First published on Industry Briefing, Economist Intelligence Unit, 25 July
When Nokia Siemens Networks (NSN) published its first annual report in March, it seemed the parent companies of the Finnish-German joint venture were stepping up their efforts for either a private equity sale or a listing. Siemens had made little secret of its desire to exit the loss-making manufacturer of mobile broadband equipment. That Nokia ended up buying out Siemens shows both firms ran out of patience. There’s also an air of desperation about the deal.
In a transaction worth €1.7bn, Nokia takes full control of the 50/50 joint venture. But at fair market value, according to analysts at Bernstein Research, Siemens might reasonably have expected around €3bn. To get NSN quickly off its hands, the German firm seems willing to accept a hefty discount. It’s helping Nokia finance the deal, too. Siemens requires only €1.2bn in cash to be paid first, which Nokia has covered with a bank loan. The outstanding €500,000 balance has been settled by a secured loan from the German firm, due to be paid one year from closing the transaction (expected before the end of September).
Nokia needs all the breathing space it can get. Its market share in the mobile-phone market, where it once dominated, has shrunk alarmingly from over 40% to under 20%. And in an attempt to turn things around, by launching new smartphones on Microsoft’s Windows Phone software (after ditching its own Symbian operating system), the Finnish company has needed to spend oodles of cash.
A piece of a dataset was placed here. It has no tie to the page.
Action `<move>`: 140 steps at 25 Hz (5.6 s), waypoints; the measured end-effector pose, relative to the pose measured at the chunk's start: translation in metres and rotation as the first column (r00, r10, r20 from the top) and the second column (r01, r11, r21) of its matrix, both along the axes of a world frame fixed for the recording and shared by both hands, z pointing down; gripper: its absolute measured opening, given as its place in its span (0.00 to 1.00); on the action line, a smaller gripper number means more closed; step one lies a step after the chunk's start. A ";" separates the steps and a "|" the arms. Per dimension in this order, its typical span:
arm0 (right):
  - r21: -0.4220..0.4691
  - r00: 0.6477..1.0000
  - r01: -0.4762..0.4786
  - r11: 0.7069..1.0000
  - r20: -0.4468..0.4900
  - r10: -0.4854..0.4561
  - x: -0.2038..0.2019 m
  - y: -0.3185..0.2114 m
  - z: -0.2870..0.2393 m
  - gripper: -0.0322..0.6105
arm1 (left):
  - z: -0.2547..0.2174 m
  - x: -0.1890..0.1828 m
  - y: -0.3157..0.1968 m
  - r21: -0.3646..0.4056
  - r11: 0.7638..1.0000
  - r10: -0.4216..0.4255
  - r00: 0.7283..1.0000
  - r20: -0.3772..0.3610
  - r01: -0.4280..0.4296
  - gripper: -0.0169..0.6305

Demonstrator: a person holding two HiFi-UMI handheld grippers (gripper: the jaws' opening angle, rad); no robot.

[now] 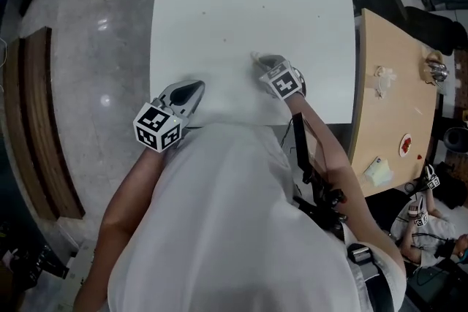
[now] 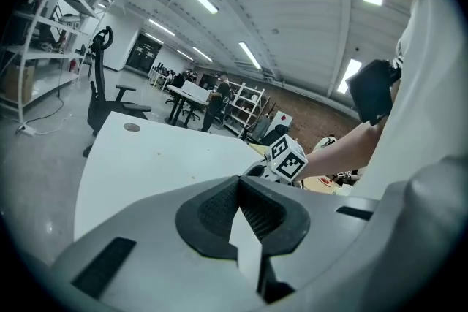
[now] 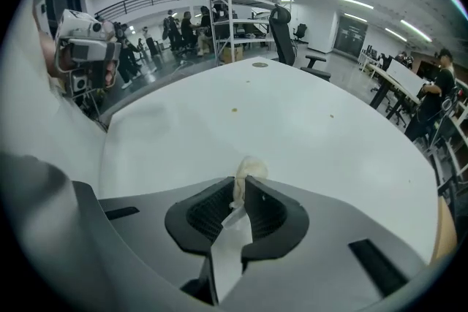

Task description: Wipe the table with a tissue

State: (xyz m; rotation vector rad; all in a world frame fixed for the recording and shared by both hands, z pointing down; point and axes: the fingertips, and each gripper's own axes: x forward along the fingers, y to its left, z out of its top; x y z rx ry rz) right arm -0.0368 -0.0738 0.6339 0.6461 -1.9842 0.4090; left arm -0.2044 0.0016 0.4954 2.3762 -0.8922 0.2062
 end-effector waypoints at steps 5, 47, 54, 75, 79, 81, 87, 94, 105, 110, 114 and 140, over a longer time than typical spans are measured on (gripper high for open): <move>-0.113 0.933 -0.202 0.973 0.280 0.226 -0.013 0.010 -0.016 0.13 | 0.002 -0.005 0.002 0.003 1.000 0.027 1.000 -0.005 -0.027 0.04; 0.123 0.990 0.129 0.984 -0.082 -0.119 -0.074 -0.078 0.002 0.13 | 0.026 -0.073 0.001 -0.052 0.987 -0.152 0.988 -0.009 0.151 0.04; 0.146 0.969 0.238 0.960 -0.108 -0.224 -0.093 -0.052 0.000 0.13 | 0.025 -0.071 -0.002 -0.044 0.989 -0.140 0.990 -0.015 0.139 0.04; -0.013 0.970 0.000 1.000 0.243 0.003 -0.105 -0.081 -0.025 0.13 | 0.029 -0.070 -0.002 -0.057 0.984 -0.172 0.985 -0.029 0.170 0.04; 0.050 0.986 0.023 0.999 0.163 -0.031 -0.117 -0.126 -0.022 0.13 | 0.031 -0.076 0.002 -0.063 0.980 -0.190 0.982 -0.022 0.188 0.04; 0.075 0.992 0.034 0.997 0.122 -0.043 -0.124 -0.143 -0.020 0.13 | 0.031 -0.080 0.003 -0.067 0.978 -0.200 0.980 -0.019 0.199 0.04; 0.147 0.998 0.068 0.987 -0.016 -0.066 -0.132 -0.167 -0.006 0.13 | 0.033 -0.092 0.012 -0.085 0.965 -0.249 0.968 -0.017 0.246 0.04; 0.147 0.967 0.240 0.960 -0.123 -0.223 -0.157 -0.142 0.004 0.13 | 0.038 -0.096 0.016 -0.083 0.966 -0.246 0.969 -0.019 0.244 0.04; 0.096 0.883 0.469 0.878 -0.068 -0.464 -0.202 -0.054 0.002 0.13 | 0.033 -0.090 0.017 -0.071 0.973 -0.220 0.975 -0.028 0.218 0.04; 0.024 0.834 0.547 0.837 0.063 -0.547 -0.212 -0.013 -0.003 0.13 | 0.028 -0.083 0.018 -0.064 0.978 -0.198 0.980 -0.027 0.196 0.04; 0.048 0.882 0.413 0.909 0.225 -0.413 -0.208 -0.010 -0.026 0.13 | 0.024 -0.078 0.018 -0.069 0.983 -0.173 0.985 -0.026 0.171 0.04; 0.058 0.944 -0.270 0.961 0.211 0.253 0.061 -0.169 -0.013 0.13 | 0.015 0.040 -0.005 -0.100 0.987 -0.122 0.992 0.031 0.125 0.04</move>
In the second quarter alone, Nokia’s net cash pile shrunk by €800m, going from €4.5bn to €3.7bn. More worryingly, sales of Nokia’s Lumia range of Windows-based smartphones, although picking up, are far from spectacular. Consumers still flock to gadgets manufactured by Apple and Samsung.
By buying NSN, however, Nokia appears to be gaining a foothold in a more solid business than mobile devices. True, NSN has been lossmaking – €741 million down the drain in 2012 – but strip out painful restructuring costs and the picture looks rosier. With an adjusted operating profit of €822m from net sales of €13.7 billion, NSN’s operating margin was a shade over 6 per cent in 2012. More encouragingly, adjusted profits were up 145 per cent compared with 2011. On this basis, NSN is the most profitable part of the Nokia Group.
Pierre Ferragu, an analyst at Bernstein Research, says the NSN purchase buys Nokia a future, no matter what happens to its line of smartphones and more basic feature phones. The network business, he argues, has a stronger outlook than Nokia’s device business.
Nonetheless, these are perilous times for Nokia. While NSN sales of mobile broadband equipment – buoyed by demand for LTE, the latest high-speed technology – appear to be well, Mr Ferragu believes Nokia’s balance sheet (excluding NSN) is weaker than it looks.
Rather than having €3.3bn of net cash, as Nokia reports, Mr Ferragu calculates that the real cash position ranges somewhere between a negative €1.8bn and a positive €0.5bn. The Bernstein analyst points to favourable timing disparities between receiving payment for devices and paying suppliers, which boosts Nokia’s reported figures. Then there are accrued expenses of €3.3bn, says Mr Ferragu, largely because of a very high level of marketing. Included in this sum is €700m cash that Bernstein estimates will have to be repaid to Microsoft as part of Nokia’s strategic partnership with the software giant.
Major rating agencies have long been cold on Nokia debt, ranking it below investment grade. On news of the NSN buyout, however, Standard & Poor’s saw fit to lower Nokia’s debt one more notch into junk territory.
If NSN is a lifeline for Nokia – and there are no unexpected expenses from the Siemens buyout – it could mean that one of the biggest brand names in mobile devices morphs into an equipment supplier with services support. That said, it’s still too early to write off Nokia’s chances of making a comeback in the mobile device business, but the firm’s precarious cash position means any recovery must come quickly.
On 11 July, Nokia launched a new Lumia smartphone that boasts a camera with a resolution higher than any of its competitors. It’s an admirable effort, but its success seems to rely on smartphone users prizing the camera function more than the reams of apps they can access on either Google’s Android or Apple’s iOS. That, like Nokia’s future, is unclear.